Figure 5 is a generic conceptual pattern.  It says there is such a thing as an external role that we may expect to find.  Any external role is likely to be either a source or a recipient, may be formal or informal, is played by an individual or organization, is involved in situations, and generates events.

Figure 5

In Figure 6, we have filled the slot in the center of the pattern with one of the terms that we found in our analysis of the document fragment.  This directs attention to a set of questions, based on the fact that we have classified “beneficiary” as an “external role”.  These questions cause us to go back to our term list to see if we can find terms to fill the refinement, subtype, individual/organization, situation, and event slots that are indicated by the question marks in the figure.

Figure 6

Figure 7 shows the slots in the template filled in.  Among the terms, there are clear-cut subtypes of beneficiaries, called “class 1 beneficiary” and “class 2 beneficiary”, and a refinement, “previous”.  The beneficiary role can be played by a person or by an estate.  A term “request” may fill the event slot in this pattern, but we’re going to go out on a limb and suggest that maybe it is a “claim request”.  We have also invented a term “death claim” to represent a situation that a beneficiary would be involved in.  These suggestions by the analyst will need to be validated by the business user, and may lead us to additional terminology that we haven’t discovered in the document.

Figure 7

Ideally, every term would be diagrammed to create semantic patterns like the one above.  Realistically it is most important to create these diagrams for certain key terms that provide high leverage for understanding the domain of interest.
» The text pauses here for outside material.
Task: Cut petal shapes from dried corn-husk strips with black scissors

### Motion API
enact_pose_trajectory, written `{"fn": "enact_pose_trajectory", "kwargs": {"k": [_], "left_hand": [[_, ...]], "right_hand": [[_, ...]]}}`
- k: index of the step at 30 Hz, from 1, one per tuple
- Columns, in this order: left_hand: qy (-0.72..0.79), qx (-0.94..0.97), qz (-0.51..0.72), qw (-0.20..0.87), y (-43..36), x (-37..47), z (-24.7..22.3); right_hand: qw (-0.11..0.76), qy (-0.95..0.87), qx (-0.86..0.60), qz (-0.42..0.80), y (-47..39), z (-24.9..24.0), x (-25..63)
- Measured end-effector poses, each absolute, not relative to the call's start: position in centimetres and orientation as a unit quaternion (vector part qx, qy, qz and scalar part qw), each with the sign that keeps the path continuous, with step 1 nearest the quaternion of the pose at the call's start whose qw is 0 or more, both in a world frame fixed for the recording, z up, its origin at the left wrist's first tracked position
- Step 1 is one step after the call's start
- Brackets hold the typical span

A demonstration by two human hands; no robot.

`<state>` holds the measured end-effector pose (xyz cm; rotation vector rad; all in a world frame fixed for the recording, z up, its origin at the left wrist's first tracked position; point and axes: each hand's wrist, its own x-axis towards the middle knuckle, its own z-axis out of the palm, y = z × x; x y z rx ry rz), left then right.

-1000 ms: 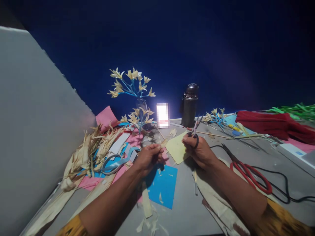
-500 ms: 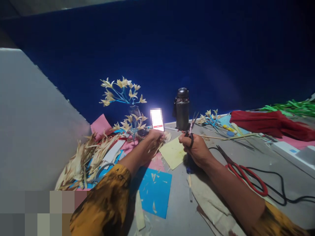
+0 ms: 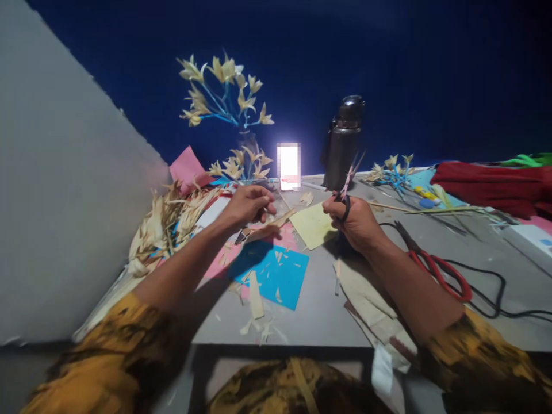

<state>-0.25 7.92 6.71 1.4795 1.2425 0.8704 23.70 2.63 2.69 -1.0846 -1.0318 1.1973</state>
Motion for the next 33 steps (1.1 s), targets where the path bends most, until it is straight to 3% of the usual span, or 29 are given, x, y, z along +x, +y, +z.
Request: {"fn": "enact_pose_trajectory", "kwargs": {"k": [5,8,11,17,19,23,29,33], "left_hand": [[0.507,0.65,0.262,0.503,2.6,-6.0,6.0],[0.536,0.69,0.197,0.445,0.5,-7.6,4.3],[0.532,0.714,0.2,0.409,-0.7,-8.4,3.1],[0.532,0.698,0.129,0.463,-3.0,-8.5,2.6],[0.56,0.697,0.108,0.434,-4.0,-7.9,2.4],[0.615,0.716,0.109,0.313,-5.2,-6.4,1.4],[0.616,0.615,0.207,0.446,-5.2,-5.3,0.9],[0.638,0.679,0.144,0.333,-5.2,-5.3,1.4]], "right_hand": [[0.542,-0.482,-0.473,0.501,1.9,2.2,22.6],[0.52,-0.508,-0.487,0.484,1.5,2.0,22.1],[0.5,-0.52,-0.503,0.476,1.3,1.8,22.0],[0.485,-0.527,-0.516,0.47,1.2,1.9,21.9],[0.477,-0.534,-0.516,0.47,1.1,1.9,21.9],[0.461,-0.55,-0.516,0.468,1.0,1.8,21.8],[0.446,-0.57,-0.505,0.471,0.9,1.7,21.5],[0.429,-0.588,-0.495,0.474,0.8,2.0,21.4]]}}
Load semantic database - It is easy to see from the small sample outlined above, that analysis of business language leads to a complex, multidimensional network of terms, concepts, and mean-ing.  Every way we try to portray this on two dimensional paper seems somehow inadequate.  In the original text, terms can be easily overlooked.  A simple list of terms is just a start.  A glossary is more helpful, but suffers from the circularity of definitions, and the restriction of considering only one term at a time.  Graphic linkages, according to predefined patterns help give more of a sense of the overall language, and appeal to the visually oriented.  They, however, are laborious to create, and, in a large vocabulary, become overwhelming by their sheer numbers.

A highly linked database can overcome most of these paper-oriented limitations by representing  the terms, definitions, sources, linkage to concepts, and linkage to each other.  There are many products or technologies that can support this requirement, including object-oriented databases, hypertext, or proprietary flat-file access methods.  There is also a class of database management system that specializes in capturing and maintaining multidimensional semantic networks.   Once in the database format, a multidimensional browsing tool mirrors the multidimensional data structure, so that all links from a specific term can be followed and displayed at the same time. 
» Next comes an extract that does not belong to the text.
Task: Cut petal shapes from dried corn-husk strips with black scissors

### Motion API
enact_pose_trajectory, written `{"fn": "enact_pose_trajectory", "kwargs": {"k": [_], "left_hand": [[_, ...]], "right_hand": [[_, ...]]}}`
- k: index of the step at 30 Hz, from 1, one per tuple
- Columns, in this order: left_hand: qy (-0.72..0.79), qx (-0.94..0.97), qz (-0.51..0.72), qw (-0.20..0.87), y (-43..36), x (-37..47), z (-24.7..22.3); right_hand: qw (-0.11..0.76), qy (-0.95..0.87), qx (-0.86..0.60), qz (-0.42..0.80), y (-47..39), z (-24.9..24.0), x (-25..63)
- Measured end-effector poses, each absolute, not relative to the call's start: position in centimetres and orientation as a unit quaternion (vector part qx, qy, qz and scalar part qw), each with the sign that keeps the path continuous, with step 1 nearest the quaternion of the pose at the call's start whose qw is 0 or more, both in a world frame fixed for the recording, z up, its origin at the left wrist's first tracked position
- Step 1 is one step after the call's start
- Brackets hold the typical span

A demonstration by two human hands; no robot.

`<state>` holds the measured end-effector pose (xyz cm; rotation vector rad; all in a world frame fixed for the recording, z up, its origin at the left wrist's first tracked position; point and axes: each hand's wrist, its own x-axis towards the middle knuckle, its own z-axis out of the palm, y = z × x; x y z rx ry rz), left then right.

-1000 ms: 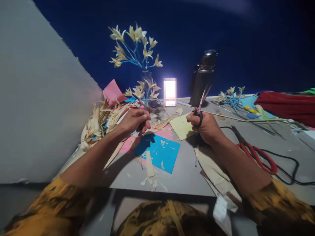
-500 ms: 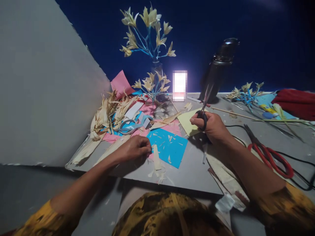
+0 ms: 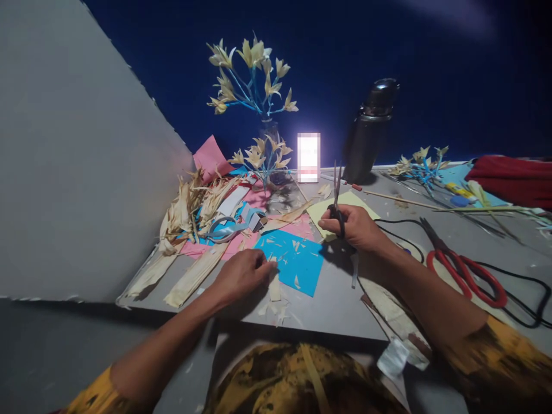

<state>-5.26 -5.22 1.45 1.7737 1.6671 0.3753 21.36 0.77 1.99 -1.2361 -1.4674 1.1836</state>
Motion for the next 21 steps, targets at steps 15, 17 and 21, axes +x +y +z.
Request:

A repository of business terms, business concepts, definitions, sources, inter-term linkages, concept-to-term linkages, and linkages between terms and design artifacts (object classes, database tables, etc.) can all be maintained dynamically as the models evolve.  It is important to establish a data administration function to make sure that updates, backups, and data consistency matters are attended to.

Overall documentation of results -- Throughout the process of creation and maintenance of the business language model, there are periodic points where it is useful to report results.  A number of documents that can serve this reporting requirement.  Issues lists are working documents for the team that is performing the business language analysis.  A team member should be assigned to each issue, so that there is responsibility for its resolution.  A findings document is a simple listing of conclusions and implications that have emerged during the course of the analysis.  De-scriptive papers embed parts of the model in explanatory text.